A big reason why axolotls are illegal to import in many places is that they are actually an endangered species. That’s why we always recommend getting such a pet from a breeder and not wild-caught axolotls – you don’t want to contribute to the extinction of this wonderful species. That’s why there are also states and countries where it’s legal to own axolotls but illegal to import them from out of state/country.
7. Pick the right food
Fortunately, feeding an axolotl is actually pretty easy. These salamanders are carnivores but they can easily be fed with bait worms which you can get from any fishing supply store. Bloodworm cubes can also work and a nice treat for your axolotl would be a frozen shrimp. Even something such as a ball of raw hamburger meat can be both a healthy and pleasant treat for your Mexican salamander.
What is the axolotl’s natural diet?
In the wild, these reptiles eat snails, small fish, amphibians, and crustaceans. Mollusks and insect larvae are also a frequent target of axolotls. However, they are adaptable enough so that you don’t need to bother with that strict of a diet. Other alternatives you can go with include tubifex worms, earthworms, strips of beef and liver, commercial fish pellets, and frozen fish foods. And, as long as the meat quality is good, you won’t even need to bother with any vitamin and mineral supplements.
Two or three feedings per week are usually enough for an adult, although you should consult with your vet.
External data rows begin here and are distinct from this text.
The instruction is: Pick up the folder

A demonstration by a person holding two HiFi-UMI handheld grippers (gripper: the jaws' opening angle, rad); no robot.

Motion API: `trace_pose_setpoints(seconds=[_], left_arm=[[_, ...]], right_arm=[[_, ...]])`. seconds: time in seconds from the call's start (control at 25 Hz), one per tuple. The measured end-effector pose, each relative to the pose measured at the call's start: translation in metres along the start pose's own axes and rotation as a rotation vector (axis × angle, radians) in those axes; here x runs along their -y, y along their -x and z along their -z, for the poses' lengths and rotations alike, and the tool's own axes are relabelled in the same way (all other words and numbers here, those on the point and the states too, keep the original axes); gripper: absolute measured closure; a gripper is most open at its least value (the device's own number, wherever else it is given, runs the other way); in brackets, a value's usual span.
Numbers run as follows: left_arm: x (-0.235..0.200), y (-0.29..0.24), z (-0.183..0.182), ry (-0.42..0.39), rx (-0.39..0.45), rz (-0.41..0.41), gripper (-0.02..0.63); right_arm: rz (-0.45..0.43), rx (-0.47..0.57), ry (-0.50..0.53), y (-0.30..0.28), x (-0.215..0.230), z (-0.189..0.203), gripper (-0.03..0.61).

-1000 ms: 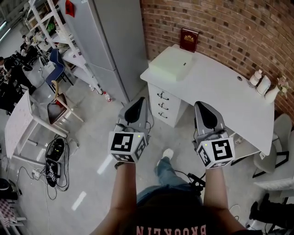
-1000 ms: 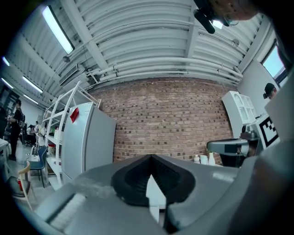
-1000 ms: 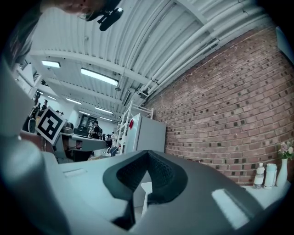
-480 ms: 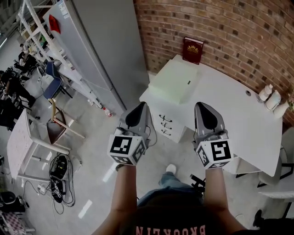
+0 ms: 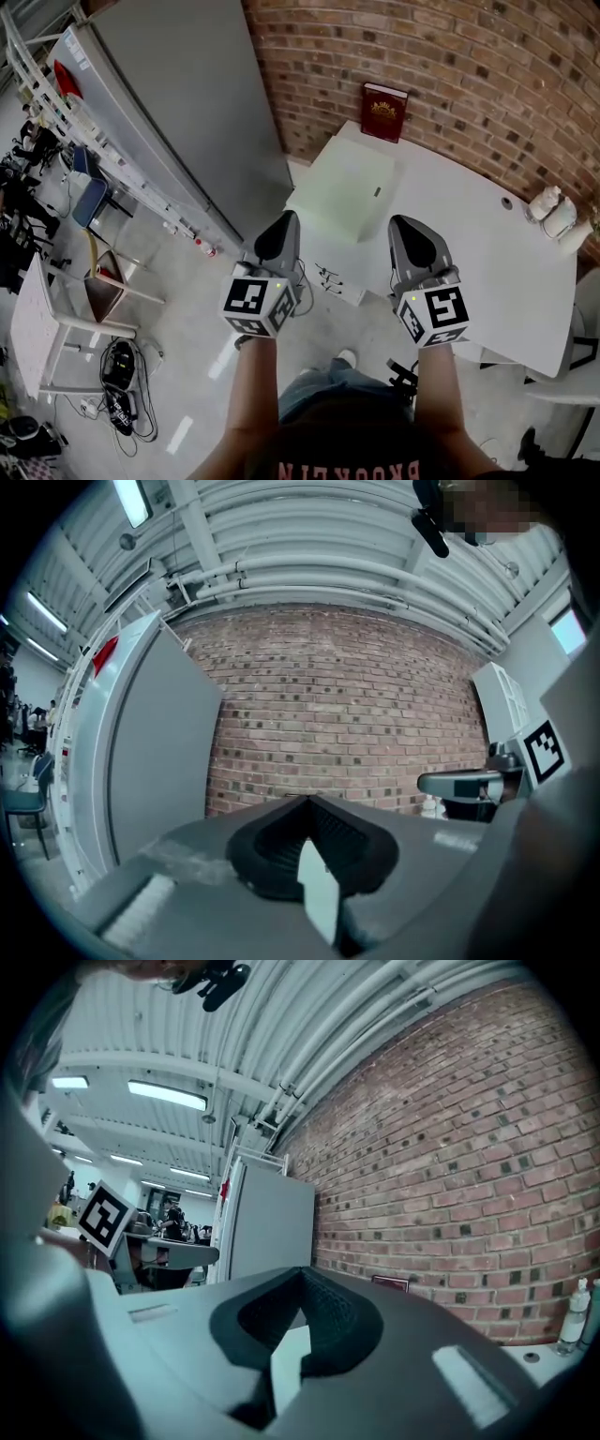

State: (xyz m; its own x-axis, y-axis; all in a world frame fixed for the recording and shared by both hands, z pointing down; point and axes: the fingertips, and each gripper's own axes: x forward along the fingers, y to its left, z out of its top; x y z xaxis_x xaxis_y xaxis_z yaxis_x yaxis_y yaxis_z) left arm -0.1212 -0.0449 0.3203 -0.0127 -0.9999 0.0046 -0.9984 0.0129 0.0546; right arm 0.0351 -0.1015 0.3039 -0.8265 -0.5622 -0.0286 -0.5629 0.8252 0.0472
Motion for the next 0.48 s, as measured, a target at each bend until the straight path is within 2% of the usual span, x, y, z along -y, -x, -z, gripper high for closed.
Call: trace_pose_setpoints(seconds=[0.24, 0.48], left_arm=[[-0.02, -0.035, 0.012, -0.01, -0.017, -0.002, 0.615], [-0.051, -0.086, 0.021, 0.012, -0.035, 0.033, 0.615]], right_arm=[[0.059, -0.034, -0.037, -0.026, 0.026, 0.019, 0.578], [0.124, -0.057, -0.014, -0.054, 0.051, 0.027, 0.578]])
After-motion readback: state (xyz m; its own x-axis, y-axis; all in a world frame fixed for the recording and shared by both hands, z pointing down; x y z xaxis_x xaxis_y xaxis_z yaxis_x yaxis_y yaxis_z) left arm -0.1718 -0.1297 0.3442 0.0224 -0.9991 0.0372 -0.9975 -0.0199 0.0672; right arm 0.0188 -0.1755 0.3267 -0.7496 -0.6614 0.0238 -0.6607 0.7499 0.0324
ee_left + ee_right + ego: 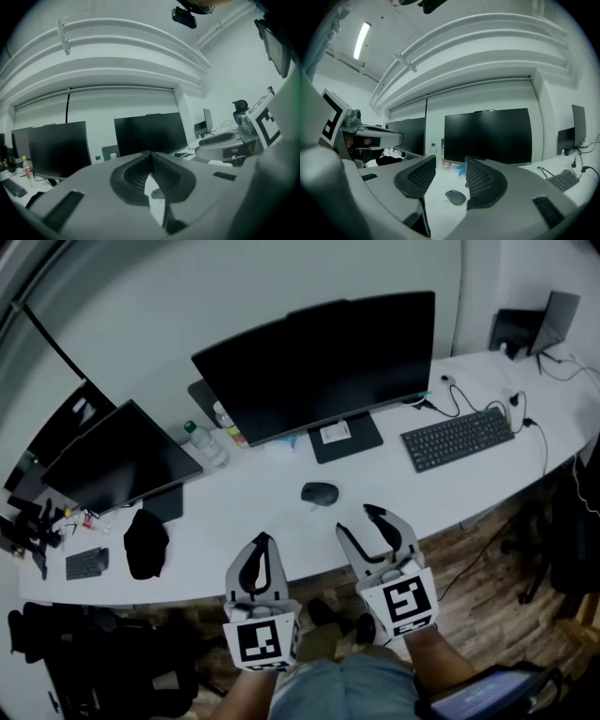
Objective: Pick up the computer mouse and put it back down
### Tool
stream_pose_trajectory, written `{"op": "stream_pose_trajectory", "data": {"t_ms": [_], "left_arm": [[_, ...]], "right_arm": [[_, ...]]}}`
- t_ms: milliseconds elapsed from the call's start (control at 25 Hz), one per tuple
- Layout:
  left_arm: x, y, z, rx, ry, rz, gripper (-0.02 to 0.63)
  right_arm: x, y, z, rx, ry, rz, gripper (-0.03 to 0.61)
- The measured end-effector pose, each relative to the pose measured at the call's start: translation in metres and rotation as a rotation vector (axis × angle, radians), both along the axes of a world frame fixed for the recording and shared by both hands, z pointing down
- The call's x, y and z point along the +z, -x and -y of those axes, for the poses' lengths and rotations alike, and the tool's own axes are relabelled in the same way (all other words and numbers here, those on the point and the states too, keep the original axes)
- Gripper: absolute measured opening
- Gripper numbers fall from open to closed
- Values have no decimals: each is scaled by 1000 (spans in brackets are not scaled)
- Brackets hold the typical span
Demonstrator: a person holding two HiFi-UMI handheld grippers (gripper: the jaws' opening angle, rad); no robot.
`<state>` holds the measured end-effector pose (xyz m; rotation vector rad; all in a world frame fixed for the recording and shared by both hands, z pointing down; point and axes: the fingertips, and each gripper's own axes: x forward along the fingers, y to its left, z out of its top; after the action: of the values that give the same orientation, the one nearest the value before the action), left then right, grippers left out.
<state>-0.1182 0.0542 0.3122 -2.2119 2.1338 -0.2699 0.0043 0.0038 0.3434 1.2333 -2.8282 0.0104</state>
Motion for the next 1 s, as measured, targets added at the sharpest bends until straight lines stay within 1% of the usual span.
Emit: {"op": "stream_pose_trajectory", "data": {"t_ms": [160, 400, 680, 880, 1000], "left_arm": [[5, 20, 7, -33, 1, -23, 8], [17, 43, 38, -22, 15, -59, 8], [11, 70, 84, 7, -22, -90, 8], [-6, 88, 112, 33, -67, -89, 8], [-10, 92, 122, 49, -74, -96, 8]], "right_arm": [[3, 16, 15, -19, -1, -23, 210], [10, 40, 42, -24, 11, -59, 218], [13, 69, 80, -15, -5, -95, 222], [-5, 86, 104, 3, -50, -95, 229], [-13, 92, 112, 5, -69, -98, 232]]}}
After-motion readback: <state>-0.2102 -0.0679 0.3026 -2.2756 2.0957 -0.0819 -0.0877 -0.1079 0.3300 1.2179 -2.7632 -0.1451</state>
Younger reptiles can need more regular feedings, depending on their age and health. Regardless, it’s best to feed your axolotl after dusk when these reptiles are more active. Make sure to drop the food near the reptile or at a regularly used corner of the aquarium. If your axolotl isn’t interested in the food – remove it to keep the aquarium clean and try again later.
8. Keep your axolotl healthy
Axolotls may have some incredible regenerative powers but that doesn’t mean that they are immune to health problems. Viral and bacterial infections are a common problem if you haven’t kept your axolotl’s tank clean enough, for example. Another noteworthy problem is ammonia buildup which can be toxic.
If your axolotl has ingested the small gravel or sand at the bottom of the tank you should look out for gastrointestinal obstructions. These are characterized by sluggishness and a lack of appetite.
Also, keep in mind that the axolotl is a very gentle animal and can suffer from physical injuries. Always be careful when handling your axolotl if you want it to remain healthy and happy. Here’s a good video guide on what to do if your axolotl is sick. If you take good care of your axolotl, you can expect it to live up to 15 years.
9. Tank maintenance is key
We touched on the basics above but tank maintenance is the most crucial part of making sure your axolotl is healthy and happy. Good and frequent filtration is vital if you want your axolotl to not develop any infections but the filtration system shouldn’t be too strong either. A lot of times – especially after feeding – you’d do well to clean the water manually by removing large chunks of leftover food.
If your axolotl hasn’t eaten its skin after shedding – you should remove that too. It’s not unhealthy for the axolotl to eat its skin in any way – it’s normal – however, if it doesn’t, the skin should be treated like any other waste and be removed.
As you can see, axolotl pets are much easier to look after than you may have anticipated. A lot of wanna-be exotic pet owners ignore the axolotl because it just looks too weird and unmanageable but this pet is actually very easy to look after. As for its strange look – that’s a huge benefit as far as we’re concerned!